I've brewed a lot of beer, a lot of great beer I might add, and I owe a lot of that to this forum. So thanks to everyone. Now I'm taking the next step in the process.

I've bought some equipment to start on a 1/2 bbl electric system but I've had to put that on hold due to my upcoming wedding, a death in the family, and a cruise in December. So I'm not really looking to spend any money or make any major mods to the equipment that I have.

I currently use a 5 gallon round cooler and a turkey fryer type setup. I was cooling my wort with a 25 ft 3/8 inch copper immersion chiller, I left it outside when it got cold this past winter and it froze and ended up with a gazillion cracks, so I scrapped it. Didn't want to upgrade just yet since I knew I would need one for the size of my new 25 gallon stainless pot; so I've been cooling my wort in a ice bath in a giant rubbermaid tote.

My idea is, I've got the pot and the burner to do larger (let's say 10 gallons but mayyyyybe 15) but not the mash tun. I was thinking about mashing 2-3 times to fill the boil kettle. I thought about just treating it like 2 separate 5 gallon batches regarding my mash. I would heat the first batch of wort to within a few degrees of boiling to kill any enzymes while I started my 2nd mash.

What kind of evaporation rate can I expect from a 10 gallon batch? If I ran off 2 mashes I would end up with something like 14-15 gallons in the kettle? Is this too much? When I say 10 gallons, I mean less than 11 in the kettle when the boil is over.

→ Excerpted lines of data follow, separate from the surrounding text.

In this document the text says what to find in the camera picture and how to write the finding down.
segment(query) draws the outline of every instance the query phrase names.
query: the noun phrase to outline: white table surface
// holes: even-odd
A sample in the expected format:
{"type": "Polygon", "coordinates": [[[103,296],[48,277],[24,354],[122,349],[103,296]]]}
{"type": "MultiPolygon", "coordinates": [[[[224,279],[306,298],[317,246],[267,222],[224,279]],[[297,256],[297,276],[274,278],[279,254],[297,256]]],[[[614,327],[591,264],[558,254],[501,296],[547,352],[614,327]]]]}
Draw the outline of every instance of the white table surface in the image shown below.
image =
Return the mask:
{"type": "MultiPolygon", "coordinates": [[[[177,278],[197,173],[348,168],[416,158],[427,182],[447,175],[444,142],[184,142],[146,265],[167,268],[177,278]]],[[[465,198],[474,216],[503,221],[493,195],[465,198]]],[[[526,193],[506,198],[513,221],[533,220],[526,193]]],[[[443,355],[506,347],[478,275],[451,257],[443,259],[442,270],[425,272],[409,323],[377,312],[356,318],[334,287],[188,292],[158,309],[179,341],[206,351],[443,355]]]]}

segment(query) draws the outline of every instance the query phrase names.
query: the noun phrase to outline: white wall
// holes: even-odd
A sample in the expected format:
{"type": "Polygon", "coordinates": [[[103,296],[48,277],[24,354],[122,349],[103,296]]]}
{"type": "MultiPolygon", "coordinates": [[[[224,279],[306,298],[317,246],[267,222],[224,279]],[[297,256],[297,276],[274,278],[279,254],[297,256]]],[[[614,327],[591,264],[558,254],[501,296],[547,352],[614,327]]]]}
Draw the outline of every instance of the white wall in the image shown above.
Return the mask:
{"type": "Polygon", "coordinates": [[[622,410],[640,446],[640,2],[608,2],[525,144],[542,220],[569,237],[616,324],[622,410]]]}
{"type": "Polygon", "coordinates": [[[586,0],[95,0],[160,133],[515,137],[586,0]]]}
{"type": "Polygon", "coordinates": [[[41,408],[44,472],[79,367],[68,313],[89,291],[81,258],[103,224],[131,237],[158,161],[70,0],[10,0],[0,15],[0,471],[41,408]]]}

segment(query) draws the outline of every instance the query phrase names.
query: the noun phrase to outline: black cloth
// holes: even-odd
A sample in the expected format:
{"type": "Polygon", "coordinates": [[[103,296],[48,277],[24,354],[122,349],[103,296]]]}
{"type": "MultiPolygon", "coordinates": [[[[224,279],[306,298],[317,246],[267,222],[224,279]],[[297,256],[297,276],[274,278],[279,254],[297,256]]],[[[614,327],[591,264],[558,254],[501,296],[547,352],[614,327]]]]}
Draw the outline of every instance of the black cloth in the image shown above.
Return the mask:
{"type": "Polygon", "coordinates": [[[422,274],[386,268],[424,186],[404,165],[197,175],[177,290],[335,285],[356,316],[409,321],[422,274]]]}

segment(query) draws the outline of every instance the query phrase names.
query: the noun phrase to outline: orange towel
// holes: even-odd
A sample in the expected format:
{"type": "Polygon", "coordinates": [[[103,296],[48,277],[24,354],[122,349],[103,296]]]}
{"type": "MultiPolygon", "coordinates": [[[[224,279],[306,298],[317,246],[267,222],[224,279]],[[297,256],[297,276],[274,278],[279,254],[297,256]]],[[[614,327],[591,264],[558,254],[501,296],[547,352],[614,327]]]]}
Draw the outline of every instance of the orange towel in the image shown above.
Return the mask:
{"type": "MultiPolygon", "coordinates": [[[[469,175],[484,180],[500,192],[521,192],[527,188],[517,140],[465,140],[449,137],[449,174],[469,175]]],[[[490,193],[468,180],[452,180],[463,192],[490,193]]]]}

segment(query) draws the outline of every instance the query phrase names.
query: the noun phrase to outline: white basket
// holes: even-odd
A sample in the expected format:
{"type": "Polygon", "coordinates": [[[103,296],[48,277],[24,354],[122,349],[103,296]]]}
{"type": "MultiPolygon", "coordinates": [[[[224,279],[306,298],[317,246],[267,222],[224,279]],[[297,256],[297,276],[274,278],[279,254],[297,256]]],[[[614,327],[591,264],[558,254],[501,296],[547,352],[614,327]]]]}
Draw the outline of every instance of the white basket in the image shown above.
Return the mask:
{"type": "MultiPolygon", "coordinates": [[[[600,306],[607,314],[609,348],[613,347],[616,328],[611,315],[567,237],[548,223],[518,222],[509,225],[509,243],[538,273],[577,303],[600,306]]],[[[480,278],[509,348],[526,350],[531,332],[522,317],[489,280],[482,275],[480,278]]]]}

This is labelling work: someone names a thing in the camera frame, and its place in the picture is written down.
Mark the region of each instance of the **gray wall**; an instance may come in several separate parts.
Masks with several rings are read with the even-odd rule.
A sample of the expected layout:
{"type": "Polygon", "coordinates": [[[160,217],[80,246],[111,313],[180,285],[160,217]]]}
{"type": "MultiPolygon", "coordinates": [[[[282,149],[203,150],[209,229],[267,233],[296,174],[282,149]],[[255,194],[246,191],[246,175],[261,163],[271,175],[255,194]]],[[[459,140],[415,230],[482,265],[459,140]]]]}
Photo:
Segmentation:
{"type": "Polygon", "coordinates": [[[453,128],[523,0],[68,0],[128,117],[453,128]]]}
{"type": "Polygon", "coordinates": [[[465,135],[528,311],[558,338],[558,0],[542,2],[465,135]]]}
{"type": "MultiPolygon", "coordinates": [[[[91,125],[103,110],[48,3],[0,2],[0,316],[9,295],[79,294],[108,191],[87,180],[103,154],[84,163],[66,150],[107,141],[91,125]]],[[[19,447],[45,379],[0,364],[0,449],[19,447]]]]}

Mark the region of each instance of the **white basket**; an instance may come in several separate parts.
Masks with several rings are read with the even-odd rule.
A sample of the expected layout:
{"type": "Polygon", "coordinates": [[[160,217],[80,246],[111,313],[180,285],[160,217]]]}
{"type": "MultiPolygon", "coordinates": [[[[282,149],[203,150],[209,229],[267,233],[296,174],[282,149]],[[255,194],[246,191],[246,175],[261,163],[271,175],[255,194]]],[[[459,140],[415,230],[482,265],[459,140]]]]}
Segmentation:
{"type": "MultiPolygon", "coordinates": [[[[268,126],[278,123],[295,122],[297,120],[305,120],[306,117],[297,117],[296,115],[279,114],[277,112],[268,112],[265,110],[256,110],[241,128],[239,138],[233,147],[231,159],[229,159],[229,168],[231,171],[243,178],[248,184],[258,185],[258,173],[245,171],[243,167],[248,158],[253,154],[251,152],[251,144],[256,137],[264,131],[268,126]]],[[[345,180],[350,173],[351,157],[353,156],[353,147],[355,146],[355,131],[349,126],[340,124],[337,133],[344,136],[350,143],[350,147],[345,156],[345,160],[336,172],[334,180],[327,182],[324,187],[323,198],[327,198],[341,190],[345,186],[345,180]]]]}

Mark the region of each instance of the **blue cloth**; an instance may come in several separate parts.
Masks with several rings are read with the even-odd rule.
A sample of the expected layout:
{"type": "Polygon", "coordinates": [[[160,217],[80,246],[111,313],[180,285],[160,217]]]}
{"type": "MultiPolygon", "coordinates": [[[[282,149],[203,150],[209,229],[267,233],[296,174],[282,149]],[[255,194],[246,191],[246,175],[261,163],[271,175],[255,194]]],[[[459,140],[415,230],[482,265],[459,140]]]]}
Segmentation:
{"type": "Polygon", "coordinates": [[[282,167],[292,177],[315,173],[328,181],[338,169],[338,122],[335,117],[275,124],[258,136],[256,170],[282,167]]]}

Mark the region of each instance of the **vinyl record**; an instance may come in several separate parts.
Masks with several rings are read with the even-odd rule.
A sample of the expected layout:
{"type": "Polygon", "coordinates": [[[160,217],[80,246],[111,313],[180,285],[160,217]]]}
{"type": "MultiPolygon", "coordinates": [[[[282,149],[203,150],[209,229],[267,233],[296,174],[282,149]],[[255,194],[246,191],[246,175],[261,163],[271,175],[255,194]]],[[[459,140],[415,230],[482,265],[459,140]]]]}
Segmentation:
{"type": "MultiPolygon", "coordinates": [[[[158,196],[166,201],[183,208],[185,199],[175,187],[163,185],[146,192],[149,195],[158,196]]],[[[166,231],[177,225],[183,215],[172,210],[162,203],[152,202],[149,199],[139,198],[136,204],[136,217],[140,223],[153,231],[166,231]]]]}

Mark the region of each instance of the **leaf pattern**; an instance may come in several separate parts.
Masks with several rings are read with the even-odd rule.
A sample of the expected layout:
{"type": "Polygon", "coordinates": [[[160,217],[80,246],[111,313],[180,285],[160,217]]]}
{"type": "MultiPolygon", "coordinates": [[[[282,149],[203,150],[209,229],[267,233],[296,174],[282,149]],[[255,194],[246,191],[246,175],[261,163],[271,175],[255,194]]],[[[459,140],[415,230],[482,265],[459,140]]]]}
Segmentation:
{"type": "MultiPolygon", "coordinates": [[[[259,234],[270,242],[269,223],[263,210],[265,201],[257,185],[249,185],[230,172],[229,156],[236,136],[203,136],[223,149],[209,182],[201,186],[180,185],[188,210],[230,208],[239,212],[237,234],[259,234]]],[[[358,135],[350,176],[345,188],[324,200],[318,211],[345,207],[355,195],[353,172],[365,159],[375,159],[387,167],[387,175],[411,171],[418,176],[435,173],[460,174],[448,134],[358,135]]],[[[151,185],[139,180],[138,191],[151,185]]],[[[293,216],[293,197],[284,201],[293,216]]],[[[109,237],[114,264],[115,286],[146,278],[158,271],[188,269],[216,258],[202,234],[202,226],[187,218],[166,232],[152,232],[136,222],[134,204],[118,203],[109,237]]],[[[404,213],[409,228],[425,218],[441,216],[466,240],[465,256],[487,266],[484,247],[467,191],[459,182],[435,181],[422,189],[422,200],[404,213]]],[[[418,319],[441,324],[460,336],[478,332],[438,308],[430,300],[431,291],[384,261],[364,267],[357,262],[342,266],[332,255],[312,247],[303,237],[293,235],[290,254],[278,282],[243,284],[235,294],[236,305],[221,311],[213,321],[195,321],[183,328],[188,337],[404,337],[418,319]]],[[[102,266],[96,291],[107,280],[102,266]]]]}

I use only 5 gallon buckets to ferment in.

I was thinking since I do not have a wort chiller for this large of a kettle, I would just cover it with a lid and let it sit all night, then siphon it out since it does not have a valve on it yet.

I'll only be doing this on 15-25 batches, because in January I'll throw some money into the equipment side of this hobby, until then I just wanna brew some beer to drink.

Thanks in advance to everyone!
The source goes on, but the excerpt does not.